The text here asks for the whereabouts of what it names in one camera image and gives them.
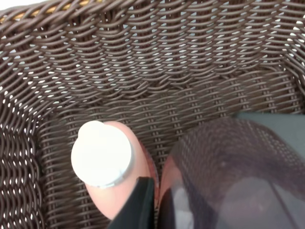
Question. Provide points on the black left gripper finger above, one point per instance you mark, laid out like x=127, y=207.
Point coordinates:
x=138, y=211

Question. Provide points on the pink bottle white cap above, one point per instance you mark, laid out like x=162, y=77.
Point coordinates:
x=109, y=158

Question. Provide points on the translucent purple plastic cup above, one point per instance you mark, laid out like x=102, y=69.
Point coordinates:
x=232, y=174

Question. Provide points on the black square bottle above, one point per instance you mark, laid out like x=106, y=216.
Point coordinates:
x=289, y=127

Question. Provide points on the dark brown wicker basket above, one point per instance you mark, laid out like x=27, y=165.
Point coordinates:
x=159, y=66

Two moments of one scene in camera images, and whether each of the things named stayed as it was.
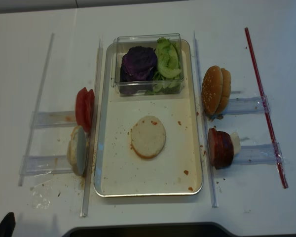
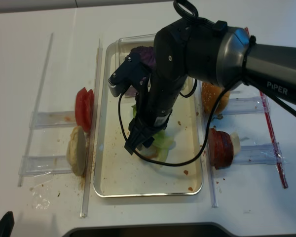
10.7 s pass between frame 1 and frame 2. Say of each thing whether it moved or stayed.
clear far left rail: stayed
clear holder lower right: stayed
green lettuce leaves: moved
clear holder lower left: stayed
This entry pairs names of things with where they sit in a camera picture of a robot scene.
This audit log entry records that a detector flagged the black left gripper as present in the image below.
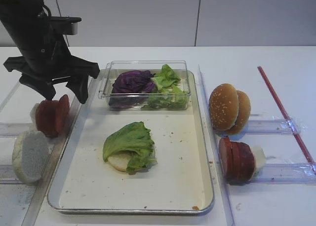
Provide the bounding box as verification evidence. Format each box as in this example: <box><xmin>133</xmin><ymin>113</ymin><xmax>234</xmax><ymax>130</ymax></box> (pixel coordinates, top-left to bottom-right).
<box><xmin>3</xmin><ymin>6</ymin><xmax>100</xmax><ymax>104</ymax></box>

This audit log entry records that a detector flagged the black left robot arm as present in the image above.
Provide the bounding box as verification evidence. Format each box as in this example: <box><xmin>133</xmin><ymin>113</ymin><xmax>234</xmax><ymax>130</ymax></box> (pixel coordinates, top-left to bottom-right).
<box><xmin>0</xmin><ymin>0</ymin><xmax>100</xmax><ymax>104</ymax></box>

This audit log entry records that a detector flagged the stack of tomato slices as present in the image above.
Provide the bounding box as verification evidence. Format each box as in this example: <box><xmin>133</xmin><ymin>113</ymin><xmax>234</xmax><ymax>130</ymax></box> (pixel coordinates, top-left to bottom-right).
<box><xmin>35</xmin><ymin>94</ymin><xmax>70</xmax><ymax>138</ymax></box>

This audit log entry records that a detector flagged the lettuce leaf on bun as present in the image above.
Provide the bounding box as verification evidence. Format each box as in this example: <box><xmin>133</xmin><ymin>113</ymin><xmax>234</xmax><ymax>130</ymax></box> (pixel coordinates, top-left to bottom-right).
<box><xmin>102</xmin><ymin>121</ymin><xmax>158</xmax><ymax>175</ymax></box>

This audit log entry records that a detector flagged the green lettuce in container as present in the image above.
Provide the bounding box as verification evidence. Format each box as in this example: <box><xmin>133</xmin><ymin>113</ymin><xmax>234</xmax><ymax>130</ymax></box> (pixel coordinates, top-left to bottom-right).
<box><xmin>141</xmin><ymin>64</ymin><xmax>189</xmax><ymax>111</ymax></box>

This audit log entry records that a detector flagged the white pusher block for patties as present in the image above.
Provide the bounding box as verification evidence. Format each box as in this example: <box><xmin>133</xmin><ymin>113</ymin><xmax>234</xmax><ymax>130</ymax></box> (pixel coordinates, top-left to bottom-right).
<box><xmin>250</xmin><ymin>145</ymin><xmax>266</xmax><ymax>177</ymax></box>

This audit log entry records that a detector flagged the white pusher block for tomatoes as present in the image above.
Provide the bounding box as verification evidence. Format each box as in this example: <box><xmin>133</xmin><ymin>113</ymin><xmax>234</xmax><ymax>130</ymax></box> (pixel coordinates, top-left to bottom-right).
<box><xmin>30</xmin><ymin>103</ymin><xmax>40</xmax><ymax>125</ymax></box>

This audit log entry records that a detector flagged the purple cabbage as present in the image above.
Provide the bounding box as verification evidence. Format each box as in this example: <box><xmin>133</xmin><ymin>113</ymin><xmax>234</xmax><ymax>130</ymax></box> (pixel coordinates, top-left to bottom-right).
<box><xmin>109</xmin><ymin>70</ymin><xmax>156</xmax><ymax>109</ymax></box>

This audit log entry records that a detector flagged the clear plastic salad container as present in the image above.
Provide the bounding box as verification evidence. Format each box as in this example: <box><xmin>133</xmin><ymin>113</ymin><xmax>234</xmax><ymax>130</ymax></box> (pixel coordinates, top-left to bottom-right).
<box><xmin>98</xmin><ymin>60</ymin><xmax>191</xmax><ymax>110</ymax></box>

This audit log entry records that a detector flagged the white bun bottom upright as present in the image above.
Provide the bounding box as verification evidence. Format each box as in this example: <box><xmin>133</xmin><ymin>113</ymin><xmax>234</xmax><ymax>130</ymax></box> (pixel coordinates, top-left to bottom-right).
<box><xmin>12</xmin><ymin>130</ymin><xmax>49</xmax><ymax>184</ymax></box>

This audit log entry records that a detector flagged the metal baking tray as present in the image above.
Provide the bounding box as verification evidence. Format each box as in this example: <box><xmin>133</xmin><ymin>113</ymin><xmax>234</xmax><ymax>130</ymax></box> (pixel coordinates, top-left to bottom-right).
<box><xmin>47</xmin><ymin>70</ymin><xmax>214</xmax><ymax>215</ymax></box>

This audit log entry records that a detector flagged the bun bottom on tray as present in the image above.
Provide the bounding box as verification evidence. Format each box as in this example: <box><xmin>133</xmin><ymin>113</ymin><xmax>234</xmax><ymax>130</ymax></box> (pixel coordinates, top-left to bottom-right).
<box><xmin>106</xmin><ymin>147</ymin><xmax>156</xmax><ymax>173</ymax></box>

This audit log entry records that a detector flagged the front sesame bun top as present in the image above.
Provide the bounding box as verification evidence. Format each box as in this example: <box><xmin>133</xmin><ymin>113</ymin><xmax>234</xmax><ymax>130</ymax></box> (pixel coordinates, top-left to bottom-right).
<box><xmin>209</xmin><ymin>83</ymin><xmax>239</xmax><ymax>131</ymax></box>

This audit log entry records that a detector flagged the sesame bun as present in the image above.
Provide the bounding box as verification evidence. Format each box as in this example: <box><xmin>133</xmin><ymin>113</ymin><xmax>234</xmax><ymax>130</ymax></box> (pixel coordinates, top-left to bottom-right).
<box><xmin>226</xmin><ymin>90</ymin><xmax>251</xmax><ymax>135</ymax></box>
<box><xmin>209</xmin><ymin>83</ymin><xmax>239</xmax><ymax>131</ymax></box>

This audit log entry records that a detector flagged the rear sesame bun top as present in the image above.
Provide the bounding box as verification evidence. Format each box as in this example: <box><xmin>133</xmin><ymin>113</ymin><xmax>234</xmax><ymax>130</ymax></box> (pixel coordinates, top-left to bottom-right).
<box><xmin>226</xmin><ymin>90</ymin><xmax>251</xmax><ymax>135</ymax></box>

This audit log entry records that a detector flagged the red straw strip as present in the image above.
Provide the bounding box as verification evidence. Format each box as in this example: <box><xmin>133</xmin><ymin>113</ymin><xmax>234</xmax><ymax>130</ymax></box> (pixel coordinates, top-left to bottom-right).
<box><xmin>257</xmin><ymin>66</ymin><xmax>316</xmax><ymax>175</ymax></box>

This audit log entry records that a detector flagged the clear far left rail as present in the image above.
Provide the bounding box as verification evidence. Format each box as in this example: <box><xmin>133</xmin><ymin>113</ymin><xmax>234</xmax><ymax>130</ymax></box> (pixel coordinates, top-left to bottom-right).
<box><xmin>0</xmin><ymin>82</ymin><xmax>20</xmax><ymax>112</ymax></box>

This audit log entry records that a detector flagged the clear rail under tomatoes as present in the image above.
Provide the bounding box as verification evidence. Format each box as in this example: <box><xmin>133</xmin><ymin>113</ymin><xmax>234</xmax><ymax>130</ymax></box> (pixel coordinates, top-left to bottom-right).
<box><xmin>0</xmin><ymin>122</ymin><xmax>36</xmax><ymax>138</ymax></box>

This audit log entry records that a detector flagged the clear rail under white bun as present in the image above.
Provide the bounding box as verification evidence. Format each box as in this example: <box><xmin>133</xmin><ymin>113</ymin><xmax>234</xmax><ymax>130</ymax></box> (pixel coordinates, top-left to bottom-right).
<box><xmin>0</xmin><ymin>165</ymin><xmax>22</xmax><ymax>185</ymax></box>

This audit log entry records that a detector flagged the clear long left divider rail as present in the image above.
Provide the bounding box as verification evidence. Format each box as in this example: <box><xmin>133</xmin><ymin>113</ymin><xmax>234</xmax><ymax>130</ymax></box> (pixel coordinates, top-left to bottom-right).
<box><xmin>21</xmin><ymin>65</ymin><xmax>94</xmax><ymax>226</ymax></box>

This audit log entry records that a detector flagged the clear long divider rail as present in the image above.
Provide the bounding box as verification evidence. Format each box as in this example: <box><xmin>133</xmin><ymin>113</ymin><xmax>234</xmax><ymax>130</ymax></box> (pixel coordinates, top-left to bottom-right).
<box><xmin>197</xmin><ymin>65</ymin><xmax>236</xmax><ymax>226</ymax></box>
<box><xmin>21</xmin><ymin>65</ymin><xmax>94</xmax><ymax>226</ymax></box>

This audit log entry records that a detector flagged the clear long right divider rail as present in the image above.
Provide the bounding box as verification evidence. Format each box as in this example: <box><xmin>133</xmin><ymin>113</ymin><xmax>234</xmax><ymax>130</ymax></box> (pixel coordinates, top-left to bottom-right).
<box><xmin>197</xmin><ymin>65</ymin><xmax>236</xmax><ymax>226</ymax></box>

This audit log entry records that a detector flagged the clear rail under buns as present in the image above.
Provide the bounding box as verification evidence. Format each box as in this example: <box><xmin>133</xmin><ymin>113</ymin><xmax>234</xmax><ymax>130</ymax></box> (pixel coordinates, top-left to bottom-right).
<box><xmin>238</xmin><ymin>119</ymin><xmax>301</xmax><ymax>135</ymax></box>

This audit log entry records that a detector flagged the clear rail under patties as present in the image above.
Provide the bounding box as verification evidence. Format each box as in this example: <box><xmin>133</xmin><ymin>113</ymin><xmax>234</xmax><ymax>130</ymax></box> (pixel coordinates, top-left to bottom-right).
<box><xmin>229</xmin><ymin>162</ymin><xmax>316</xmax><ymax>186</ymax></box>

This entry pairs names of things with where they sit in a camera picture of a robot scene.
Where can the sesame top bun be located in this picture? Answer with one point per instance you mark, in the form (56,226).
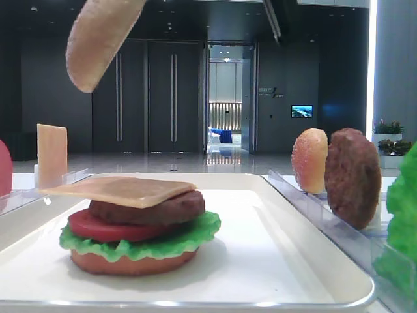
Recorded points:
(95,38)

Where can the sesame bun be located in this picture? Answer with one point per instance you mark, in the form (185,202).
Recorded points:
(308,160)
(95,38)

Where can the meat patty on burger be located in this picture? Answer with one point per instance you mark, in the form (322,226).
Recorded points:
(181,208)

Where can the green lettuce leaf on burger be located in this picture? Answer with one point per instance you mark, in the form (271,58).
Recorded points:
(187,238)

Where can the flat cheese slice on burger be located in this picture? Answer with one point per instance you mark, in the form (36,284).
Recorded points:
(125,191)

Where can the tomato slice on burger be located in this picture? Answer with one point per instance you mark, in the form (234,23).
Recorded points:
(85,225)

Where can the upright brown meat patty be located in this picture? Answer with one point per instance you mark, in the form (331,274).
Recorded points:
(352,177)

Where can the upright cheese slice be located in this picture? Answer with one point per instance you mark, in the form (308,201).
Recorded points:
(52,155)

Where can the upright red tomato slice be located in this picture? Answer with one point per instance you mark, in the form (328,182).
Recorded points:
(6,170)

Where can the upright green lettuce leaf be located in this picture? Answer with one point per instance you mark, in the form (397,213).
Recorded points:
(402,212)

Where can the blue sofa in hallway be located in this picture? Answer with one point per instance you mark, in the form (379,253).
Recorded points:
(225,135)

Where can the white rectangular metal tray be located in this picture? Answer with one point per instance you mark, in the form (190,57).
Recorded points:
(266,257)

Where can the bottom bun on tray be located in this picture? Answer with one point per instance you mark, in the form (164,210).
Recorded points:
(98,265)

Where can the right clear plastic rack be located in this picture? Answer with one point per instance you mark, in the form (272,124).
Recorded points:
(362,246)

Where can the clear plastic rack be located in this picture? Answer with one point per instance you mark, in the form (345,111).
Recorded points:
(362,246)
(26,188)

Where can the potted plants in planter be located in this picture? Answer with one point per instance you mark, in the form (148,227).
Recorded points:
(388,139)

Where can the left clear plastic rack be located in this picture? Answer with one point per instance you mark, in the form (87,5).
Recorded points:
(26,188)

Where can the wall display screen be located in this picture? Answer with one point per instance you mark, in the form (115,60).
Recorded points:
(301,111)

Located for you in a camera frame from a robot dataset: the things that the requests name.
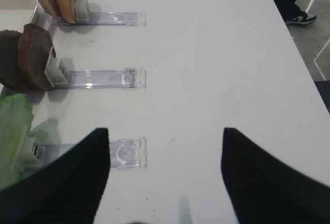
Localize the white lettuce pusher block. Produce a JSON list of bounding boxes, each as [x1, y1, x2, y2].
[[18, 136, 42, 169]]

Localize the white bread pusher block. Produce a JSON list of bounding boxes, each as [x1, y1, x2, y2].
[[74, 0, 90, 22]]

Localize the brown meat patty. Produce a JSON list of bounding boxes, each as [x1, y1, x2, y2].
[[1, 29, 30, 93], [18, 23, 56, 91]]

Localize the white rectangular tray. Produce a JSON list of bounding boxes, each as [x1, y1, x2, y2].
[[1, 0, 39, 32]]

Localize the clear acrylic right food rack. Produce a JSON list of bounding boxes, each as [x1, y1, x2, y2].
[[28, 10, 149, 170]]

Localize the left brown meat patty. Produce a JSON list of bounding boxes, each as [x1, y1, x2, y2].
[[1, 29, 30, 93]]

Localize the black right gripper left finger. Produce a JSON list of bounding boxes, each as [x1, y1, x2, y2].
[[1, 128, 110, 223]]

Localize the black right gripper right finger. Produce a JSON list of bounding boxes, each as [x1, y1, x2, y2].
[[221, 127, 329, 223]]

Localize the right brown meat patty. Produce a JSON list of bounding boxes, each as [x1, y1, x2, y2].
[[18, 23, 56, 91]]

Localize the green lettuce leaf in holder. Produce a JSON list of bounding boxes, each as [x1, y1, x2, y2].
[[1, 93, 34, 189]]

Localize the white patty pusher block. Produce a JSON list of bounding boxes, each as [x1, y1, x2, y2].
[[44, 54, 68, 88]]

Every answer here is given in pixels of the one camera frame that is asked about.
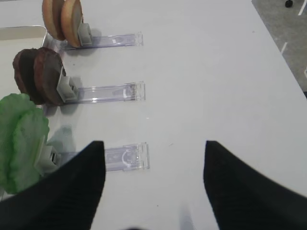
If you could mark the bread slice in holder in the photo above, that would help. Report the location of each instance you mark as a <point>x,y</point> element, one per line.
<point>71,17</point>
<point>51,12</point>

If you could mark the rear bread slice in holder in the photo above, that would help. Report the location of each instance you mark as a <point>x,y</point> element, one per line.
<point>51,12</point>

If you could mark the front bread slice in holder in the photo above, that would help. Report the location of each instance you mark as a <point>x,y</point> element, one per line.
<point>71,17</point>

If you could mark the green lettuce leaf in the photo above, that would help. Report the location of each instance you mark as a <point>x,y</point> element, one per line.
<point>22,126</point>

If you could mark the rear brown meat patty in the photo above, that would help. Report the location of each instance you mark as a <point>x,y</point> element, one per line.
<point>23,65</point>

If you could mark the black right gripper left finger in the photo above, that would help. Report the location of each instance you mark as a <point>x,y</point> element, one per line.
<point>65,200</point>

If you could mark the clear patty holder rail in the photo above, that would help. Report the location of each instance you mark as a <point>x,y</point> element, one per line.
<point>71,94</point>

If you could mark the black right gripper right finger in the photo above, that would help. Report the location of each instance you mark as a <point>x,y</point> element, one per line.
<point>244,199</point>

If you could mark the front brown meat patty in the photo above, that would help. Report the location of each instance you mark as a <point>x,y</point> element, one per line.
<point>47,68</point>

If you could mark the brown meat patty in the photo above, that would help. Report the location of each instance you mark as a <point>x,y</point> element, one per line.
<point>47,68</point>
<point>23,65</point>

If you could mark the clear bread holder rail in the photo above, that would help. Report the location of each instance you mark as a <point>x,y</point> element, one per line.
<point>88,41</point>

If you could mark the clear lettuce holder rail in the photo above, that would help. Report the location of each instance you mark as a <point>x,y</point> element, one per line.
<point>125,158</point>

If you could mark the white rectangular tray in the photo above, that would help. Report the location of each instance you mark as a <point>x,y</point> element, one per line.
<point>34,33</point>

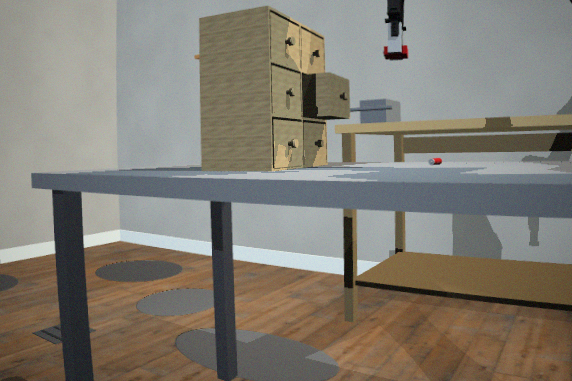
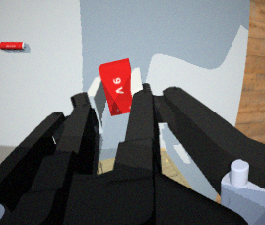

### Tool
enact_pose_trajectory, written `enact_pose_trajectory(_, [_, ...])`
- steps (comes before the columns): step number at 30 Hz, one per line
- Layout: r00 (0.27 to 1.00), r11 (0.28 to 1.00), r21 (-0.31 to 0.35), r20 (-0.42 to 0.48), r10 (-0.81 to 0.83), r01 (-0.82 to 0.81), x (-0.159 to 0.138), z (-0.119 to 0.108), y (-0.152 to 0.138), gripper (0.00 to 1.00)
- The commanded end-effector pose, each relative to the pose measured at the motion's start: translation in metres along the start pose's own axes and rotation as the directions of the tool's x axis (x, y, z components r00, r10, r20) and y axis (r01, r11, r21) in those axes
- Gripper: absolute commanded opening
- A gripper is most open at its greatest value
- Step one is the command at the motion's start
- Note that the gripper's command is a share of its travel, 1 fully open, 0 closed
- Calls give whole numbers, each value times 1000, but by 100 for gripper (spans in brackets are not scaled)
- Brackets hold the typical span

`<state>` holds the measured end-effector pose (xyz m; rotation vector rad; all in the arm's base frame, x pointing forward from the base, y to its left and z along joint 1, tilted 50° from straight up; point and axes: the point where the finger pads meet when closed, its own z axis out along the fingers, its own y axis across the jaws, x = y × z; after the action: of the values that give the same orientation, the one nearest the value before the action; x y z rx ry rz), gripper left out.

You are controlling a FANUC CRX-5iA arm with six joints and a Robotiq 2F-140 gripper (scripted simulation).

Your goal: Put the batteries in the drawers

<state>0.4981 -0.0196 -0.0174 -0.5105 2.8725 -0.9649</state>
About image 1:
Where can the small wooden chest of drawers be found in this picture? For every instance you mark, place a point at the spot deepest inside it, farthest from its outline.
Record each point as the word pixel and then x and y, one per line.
--- --- ---
**Task objective**:
Each line of the material above that includes the word "tomatoes" counts once; give the total number alone.

**Result**:
2